Bibliography and notes The “scholarly apparatus” (notes and bibliography) provides the foundation for any piece of scholarly work. By meticulously and accurately citing information, you acknowledge intellectual debts and authenticate your evidence. The reader can track down your facts and ideas—sometimes to check up on you, but usually just to learn more. For this reason, you will include a bibliography and either footnotes or endnotes, following the Notes and Bibliography Style of the 16th edition of the Chicago Manual of Style. We provide examples below based on the assigned reading. If you draw upon additional sources, format notes and bibliographies following the same style although (as explained above) you also need to annotate the bibliography to explain briefly your use of the source. Bibliographic entries Atwood, Margaret. Oryx and Crake. New York: Anchor Books, 2003. Shreeve, James. The Genome War: How Craig Venter Tried to Capture the Code of Life and Save the World.

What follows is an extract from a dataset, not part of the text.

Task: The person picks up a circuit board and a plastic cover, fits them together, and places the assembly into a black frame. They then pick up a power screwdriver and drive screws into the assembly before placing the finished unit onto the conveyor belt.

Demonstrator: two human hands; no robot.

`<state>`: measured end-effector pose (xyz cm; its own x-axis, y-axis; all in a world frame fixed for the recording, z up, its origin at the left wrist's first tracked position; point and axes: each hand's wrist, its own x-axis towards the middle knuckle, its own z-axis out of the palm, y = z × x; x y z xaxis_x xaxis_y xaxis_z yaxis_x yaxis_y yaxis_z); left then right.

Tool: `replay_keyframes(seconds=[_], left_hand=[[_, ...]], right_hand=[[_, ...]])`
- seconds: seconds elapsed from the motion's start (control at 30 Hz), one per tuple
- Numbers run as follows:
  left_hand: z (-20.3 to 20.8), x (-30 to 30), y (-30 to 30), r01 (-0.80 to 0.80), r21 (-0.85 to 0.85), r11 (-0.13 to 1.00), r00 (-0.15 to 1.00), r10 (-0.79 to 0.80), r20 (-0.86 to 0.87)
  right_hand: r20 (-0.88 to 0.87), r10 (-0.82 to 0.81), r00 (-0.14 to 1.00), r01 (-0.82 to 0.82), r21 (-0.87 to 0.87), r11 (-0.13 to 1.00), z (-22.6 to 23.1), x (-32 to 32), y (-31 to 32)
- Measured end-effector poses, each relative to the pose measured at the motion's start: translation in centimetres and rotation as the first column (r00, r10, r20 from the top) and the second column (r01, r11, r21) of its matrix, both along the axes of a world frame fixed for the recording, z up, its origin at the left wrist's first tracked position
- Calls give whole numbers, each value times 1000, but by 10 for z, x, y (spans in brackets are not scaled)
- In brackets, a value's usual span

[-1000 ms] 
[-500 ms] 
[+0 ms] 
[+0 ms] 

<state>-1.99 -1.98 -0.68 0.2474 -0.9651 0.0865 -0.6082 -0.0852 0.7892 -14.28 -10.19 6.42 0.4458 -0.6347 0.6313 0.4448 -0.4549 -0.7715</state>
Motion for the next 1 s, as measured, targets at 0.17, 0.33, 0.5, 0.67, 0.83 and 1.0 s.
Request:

New York: Alfred A. Knopf, 2004. I Am Legend. Directed by Francis Lawrence. Warner Bros., 2008. Film. If you use an electronic version of a book—say, a Kindle edition—cite it exactly as if it were print, except note its electronic provenance. Zimmer, Carl. She Has Her Mother’s Laugh: The Powers, Perversions, and Potential of Heredity. New York: Dutton, 2018. Kindle edition. The annotation should follow immediately below the bibliography entry. Venter, J. Craig. A Life Decoded: My Genome, My Life. New York: Viking, 2007. My thesis focuses on the role of personality in the race to sequence the human genome. Venter’s memoir provided his personal reflection on how his “love of risk” is perhaps encoded in my DNA. This direct personal reflection from Venter does not appear in The Genome War.